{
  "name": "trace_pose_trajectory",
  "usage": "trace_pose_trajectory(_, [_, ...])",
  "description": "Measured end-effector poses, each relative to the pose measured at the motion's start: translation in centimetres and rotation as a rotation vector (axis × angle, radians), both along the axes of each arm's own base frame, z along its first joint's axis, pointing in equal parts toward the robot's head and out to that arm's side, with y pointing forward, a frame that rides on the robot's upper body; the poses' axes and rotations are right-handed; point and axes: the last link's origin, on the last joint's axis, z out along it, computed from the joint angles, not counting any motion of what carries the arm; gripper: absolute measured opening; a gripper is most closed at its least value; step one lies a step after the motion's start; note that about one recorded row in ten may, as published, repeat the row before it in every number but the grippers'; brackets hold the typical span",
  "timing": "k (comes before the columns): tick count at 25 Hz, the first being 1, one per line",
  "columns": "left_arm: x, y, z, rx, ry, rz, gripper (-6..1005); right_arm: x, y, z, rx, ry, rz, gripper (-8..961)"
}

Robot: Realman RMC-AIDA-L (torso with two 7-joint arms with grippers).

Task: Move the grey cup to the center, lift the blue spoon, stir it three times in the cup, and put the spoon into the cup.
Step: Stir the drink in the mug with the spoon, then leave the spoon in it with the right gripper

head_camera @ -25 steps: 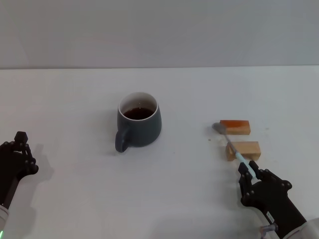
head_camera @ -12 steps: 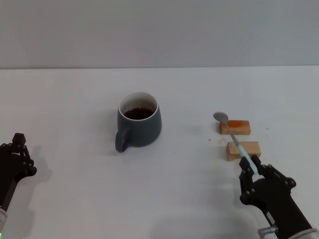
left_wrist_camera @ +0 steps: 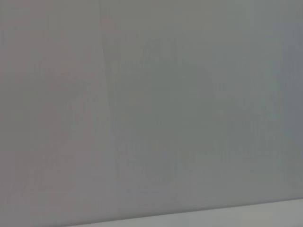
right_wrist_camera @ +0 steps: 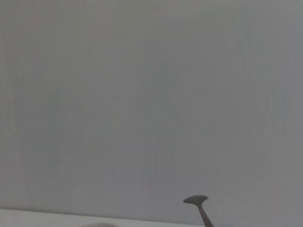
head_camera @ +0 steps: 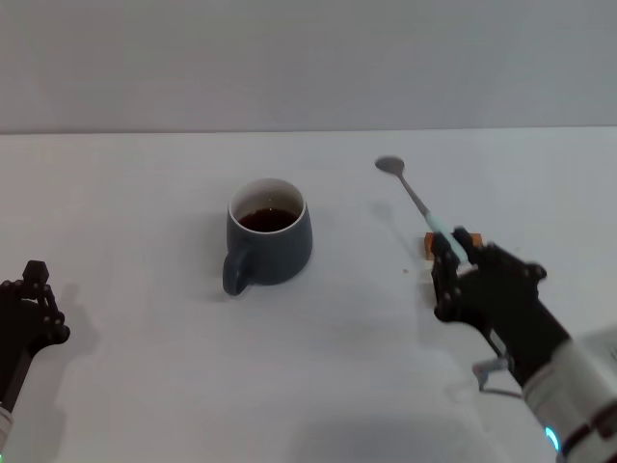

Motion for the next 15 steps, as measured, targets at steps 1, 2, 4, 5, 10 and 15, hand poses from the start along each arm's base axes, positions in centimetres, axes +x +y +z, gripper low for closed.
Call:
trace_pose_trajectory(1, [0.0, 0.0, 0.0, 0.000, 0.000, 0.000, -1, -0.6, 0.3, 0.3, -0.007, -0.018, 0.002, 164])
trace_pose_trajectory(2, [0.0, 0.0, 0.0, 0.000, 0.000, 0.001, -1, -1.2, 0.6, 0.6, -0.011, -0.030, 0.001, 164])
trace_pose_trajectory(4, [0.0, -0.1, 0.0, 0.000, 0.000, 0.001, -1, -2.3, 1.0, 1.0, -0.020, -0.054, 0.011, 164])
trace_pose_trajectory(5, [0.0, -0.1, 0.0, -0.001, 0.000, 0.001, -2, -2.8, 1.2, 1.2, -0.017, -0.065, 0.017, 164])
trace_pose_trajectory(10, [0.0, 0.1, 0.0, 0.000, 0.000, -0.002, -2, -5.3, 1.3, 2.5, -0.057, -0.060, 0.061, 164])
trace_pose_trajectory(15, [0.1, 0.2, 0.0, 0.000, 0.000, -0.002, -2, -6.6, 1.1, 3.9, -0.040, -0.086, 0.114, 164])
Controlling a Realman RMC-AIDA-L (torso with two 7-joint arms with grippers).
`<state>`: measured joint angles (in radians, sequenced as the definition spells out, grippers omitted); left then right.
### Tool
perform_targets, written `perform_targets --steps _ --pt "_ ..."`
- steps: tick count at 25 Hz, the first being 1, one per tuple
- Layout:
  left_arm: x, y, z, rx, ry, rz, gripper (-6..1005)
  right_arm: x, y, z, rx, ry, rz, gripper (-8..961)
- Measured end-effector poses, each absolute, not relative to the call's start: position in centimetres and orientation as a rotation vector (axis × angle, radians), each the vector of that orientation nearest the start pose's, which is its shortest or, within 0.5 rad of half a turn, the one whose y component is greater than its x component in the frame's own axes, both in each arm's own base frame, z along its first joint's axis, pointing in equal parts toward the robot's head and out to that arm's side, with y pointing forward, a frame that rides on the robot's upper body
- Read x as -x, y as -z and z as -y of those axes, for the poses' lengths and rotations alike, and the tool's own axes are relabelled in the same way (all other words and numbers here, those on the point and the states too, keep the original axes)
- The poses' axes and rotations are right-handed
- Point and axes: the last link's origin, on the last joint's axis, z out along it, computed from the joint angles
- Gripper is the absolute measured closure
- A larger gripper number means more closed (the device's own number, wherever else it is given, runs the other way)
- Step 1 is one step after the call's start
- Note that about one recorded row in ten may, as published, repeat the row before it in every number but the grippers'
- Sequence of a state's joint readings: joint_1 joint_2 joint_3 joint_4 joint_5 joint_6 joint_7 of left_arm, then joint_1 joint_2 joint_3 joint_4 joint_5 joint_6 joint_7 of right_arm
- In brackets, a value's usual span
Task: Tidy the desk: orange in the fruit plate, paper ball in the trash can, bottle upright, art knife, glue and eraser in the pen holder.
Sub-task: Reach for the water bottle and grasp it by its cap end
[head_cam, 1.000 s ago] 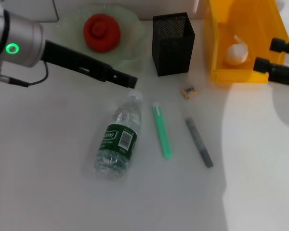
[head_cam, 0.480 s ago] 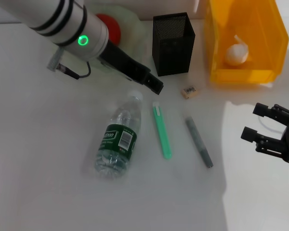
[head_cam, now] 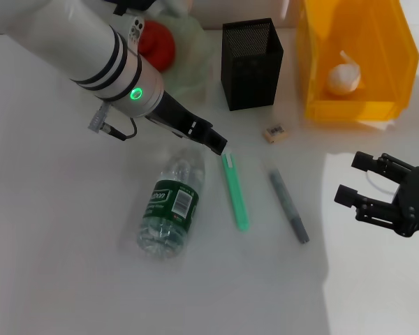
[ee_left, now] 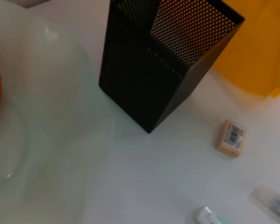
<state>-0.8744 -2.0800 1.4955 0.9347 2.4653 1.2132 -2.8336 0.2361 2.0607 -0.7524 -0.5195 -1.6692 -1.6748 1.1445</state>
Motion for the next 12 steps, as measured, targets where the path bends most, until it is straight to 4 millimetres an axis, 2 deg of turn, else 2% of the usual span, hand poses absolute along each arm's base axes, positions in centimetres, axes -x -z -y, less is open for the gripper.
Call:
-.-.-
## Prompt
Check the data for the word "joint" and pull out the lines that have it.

## Solution to this problem
  "description": "Measured end-effector poses, each relative to the pose measured at the motion's start: translation in centimetres and rotation as a rotation vector (axis × angle, radians), both along the axes of each arm's own base frame, z along its first joint's axis, pointing in equal parts toward the robot's head and out to that arm's side, with y pointing forward, a frame that rides on the robot's upper body; the poses' axes and rotations are right-handed; point and axes: the last link's origin, on the last joint's axis, z out along it, computed from the joint angles, not counting any motion of what carries the arm; gripper: absolute measured opening; a gripper is most closed at its least value; step one lies a step after the motion's start; note that about one recorded row in ten may, as published, repeat the row before it in every number but the grippers'; brackets hold the typical span",
Robot: Realman RMC-AIDA-L (torso with two 7-joint arms with grippers).
Controlling a Realman RMC-AIDA-L (torso with two 7-joint arms with grippers).
`<state>`: measured joint angles (in radians, sequenced as the definition spells out, grippers omitted); left then right.
- Measured end-effector poses, each absolute, not relative to the call's start: position in centimetres and orientation as a rotation vector (axis × angle, radians), each the vector of that orientation nearest the start pose's, which is its shortest or, within 0.5 rad of half a turn, the one whose y component is greater than its x component in the frame's own axes, both in each arm's own base frame, z along its first joint's axis, pointing in equal parts toward the robot's head and out to that arm's side, with y pointing forward, a frame that rides on the robot's upper body
- Point and axes: the last link's origin, on the last joint's axis, z out along it, computed from the joint angles
- Sequence of a state's joint readings: joint_1 joint_2 joint_3 joint_4 joint_5 joint_6 joint_7 of left_arm, then joint_1 joint_2 joint_3 joint_4 joint_5 joint_6 joint_7 of right_arm

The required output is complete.